この記事の連載

町の物を山に運ぶだけでなく山を町に届けることもできる

――2021年に山屋を株式会社化されて、今は東京に移住されたそうですね。

 今は山の仕事を作っている感じです。山岳パトロール隊を5年間やって、日本中の山を転々とする生活を送るうちに、だんだんと日本の“アルプス”の中心は長野だけれども、日本の“山”の中心は東京だ、と思うようになりました。どの山にもアクセスがいいのは、長野より東京なんですよね(笑)。それと同時に、人々から山の困りごとを聞く生活を続けるうちに、町にもじつは山に関する願望や困りごと抱えてる人がいることに気がついて。たとえば、テレビの撮影や映画の制作。他にも、VRを使って病院や介護施設の中で山を体感していただくプロジェクトなどに関わっています。

――たしかに、山に登りたくても登れない、登山に興味はあるけど技術や体力に自信がない、という人もいますね。

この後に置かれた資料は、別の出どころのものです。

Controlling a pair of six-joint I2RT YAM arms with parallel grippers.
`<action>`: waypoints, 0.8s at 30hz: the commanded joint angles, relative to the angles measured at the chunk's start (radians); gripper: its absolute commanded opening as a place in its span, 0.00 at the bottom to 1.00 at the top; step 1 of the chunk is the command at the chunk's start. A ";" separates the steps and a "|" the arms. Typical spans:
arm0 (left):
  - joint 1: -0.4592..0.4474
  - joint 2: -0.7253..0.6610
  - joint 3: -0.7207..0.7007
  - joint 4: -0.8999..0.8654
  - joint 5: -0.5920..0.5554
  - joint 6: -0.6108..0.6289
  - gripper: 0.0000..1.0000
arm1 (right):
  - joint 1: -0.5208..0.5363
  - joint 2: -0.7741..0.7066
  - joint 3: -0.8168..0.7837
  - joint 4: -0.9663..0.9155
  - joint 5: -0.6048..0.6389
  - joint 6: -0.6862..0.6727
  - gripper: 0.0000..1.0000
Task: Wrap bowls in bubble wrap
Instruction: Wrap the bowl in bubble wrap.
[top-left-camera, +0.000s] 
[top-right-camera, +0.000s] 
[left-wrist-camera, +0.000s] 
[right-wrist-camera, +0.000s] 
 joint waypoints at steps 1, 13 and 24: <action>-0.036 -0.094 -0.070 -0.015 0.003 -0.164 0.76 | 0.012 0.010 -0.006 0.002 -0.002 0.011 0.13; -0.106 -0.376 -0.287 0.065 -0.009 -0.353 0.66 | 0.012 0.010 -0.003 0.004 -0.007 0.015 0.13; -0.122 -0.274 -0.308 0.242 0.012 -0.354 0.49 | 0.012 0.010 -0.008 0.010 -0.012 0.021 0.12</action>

 今までは町の物を山に運ぶ仕事をしていましたが、山を町に届けることもできるんだ、と知ったらめちゃくちゃワクワクして。けっこう今、山は風向き良好なんですよ。自然回帰したい人が増えていて、グランピングとかも増えていますよね。山が町に浸み出しているというか、山に足がついて山の方が町に向かってきている感覚があります。

スポンサー集めが上手くないと登山を続けられないことも

――年間300日山で暮らしていた人が都会に来て、今はかつては抵抗感を覚えたデスクワークのようなお仕事も増えているわけですが、ギャップに苦しむことはないですか?

 これまで綿の服を着ることがなかったので、新鮮ですね。この前ある取材に襟付きのシャツで出演したら、山仲間たちにしばらく「えりつき」というあだ名で呼ばれました(笑)。初めて木曽駒ケ岳に登ったあの日から今まで「山で生きたい」「山を知りたい」という気持ちは高まり続けていると思います。今は、これまで自分が山にいるだけでは気がつかなかった課題を、山で出会った人たちの力を借りて、総力戦で向き合うというのがめちゃくちゃ面白くて。山で生きるって、仕事も見つかりづらいしやっぱり難しいじゃないですか。僕が最初にぶつかった壁にぶつかって困り続けている仲間もいっぱいいて。たとえば、クライマーって登山の遠征に行って、帰ってきたら無職だったりするんですよね。スポンサー集めが上手じゃないと、登山を続けられないこともある。僕はやりたいことをやっている人が好きなので、ひたむきに登山の技術を高め続けているクライマーが、遠征から戻ってきた時に社会に貢献して稼げる手段があったらいいなと思うんです。